El Hotel del Prado se construyó a fines de 1800, pero la historia empieza antes. En el mismo lugar del desayuno, el mostrador y el mueble, hay una escalera con la puerta abierta hacia arriba, que baja hacia un subsuelo y tiene, pintada en amarillo, una fecha: 1866. Allí abajo es otro mundo.
![El sótano del Hotel del Prado](https://el-pais.brightspotcdn.com/uploads/2022/03/04/622252a24c46a.jpeg)
Diego cuenta que ese fue el lugar en el que empezó todo, cuando los primeros suizos llegaron a la zona y se enamoraron de los paisajes y de la calma y cultivaron cebada y construyeron un sótano para instalar la primera cervecería del interior del país.
Hoy ese sótano funciona como un museo y es donde se realiza el evento Hay fermento (ver aparte).

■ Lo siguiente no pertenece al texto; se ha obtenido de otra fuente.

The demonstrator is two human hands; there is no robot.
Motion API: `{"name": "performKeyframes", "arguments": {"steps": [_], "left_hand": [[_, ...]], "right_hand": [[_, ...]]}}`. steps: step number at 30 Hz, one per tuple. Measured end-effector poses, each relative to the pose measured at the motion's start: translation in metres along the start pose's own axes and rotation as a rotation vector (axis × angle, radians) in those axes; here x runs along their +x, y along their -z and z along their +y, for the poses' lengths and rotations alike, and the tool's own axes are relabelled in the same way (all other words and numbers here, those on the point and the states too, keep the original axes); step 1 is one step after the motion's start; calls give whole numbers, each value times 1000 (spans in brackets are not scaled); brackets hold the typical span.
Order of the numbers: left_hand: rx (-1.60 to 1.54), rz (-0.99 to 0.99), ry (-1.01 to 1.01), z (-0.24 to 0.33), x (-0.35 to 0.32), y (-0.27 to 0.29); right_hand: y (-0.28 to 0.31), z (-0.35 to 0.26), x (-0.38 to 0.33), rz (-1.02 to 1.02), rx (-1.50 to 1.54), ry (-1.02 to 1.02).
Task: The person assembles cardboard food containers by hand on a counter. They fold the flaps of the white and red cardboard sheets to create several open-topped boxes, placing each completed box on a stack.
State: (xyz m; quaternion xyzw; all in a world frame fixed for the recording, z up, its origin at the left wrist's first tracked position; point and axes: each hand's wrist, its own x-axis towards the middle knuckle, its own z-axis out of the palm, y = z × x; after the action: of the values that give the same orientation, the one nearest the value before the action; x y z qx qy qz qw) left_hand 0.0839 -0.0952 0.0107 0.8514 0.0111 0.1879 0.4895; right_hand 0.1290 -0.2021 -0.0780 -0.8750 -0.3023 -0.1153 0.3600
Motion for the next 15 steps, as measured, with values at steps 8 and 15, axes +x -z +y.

Allí, en un lugar de paredes blancas y frías y pasillos angostos, hay una línea del tiempo con la historia del hotel, una tina para fabricar cerveza, dibujos en las paredes, restos de botellas de la época que los antiguos dueños habían enterrado en los bosques del lugar y que Dante y su familia encontraron años después, recortes de diarios y de revistas.
Un festival de cervezas
El hotel, dice Dante, siempre ha estado abierto a la gente de la zona y a sus instituciones. Por eso, desde hace algunos años, el Rotary Club de Nueva Helvecia organiza allí un encuentro nacional de cerveceros artesanales, Hay fermento!
Allí se puede degustar y conocer a cerveceros de distintas partes del país, así como recorrer el museo del Hotel del Prado.
La historia sigue así: en 1890 otro suizo recién llegado a la zona, Alberto Reisch, compró el lugar y en 1899 construyó, encima de donde había funcionado la fábrica de cerveza, el Hotel del Prado, que marcó, junto a otros como el Hotel Suizo o el Central, una época del turismo en la zona. Después, en la década de 1950, cuando Reisch murió, vendieron el lugar a unos sacerdotes misioneros redentoristas que lo transformaron en un seminario y construyeron allí una capilla.
Dante nació en Nueva Helvecia en 1941, pero a los ocho años se fue a estudiar a Montevideo, de ahí a Buenos Aires y de ahí a Chile. Allí lo encontró la noticia de que los sacerdotes, a comienzos del 70, habían puesto en alquiler el lugar. Él había estudiado en la Universidad Católica de Santiago, se había casado, había tenido un hotel- “Había arrendado una casa vieja y la había arreglado para que funcionara como hotel”, recuerda - y había vivido allí durante cinco años. Cuando viajó a Nueva Helvecia porque su padre estaba enfermo, los sacerdotes le dijeron que querían vendérselo a él, que lo conocían, que era una persona de la zona. Y él dijo que sí, su esposa desarmó la vida que tenían en Chile mientras él preparaba el edificio. El primero de febrero de 1970, Dante reabrió el Hotel del Prado. Pasó una dictadura, varias crisis y una pandemia pero nunca volvió a cerrar las puertas. Y él nunca se fue.
Allí todavía hay habitaciones que mantienen lo que fueron en el inicio, hay muebles, hay loza. Está la capilla, intacta, que construyeron los sacerdotes en el 50. Y hay, también, en el fondo del hotel, gigante y majestuoso, un ombú de tronco compacto, que, dice Dante mientras lo mira entre los lentes y un tapabocas, tiene cerca de 300 años.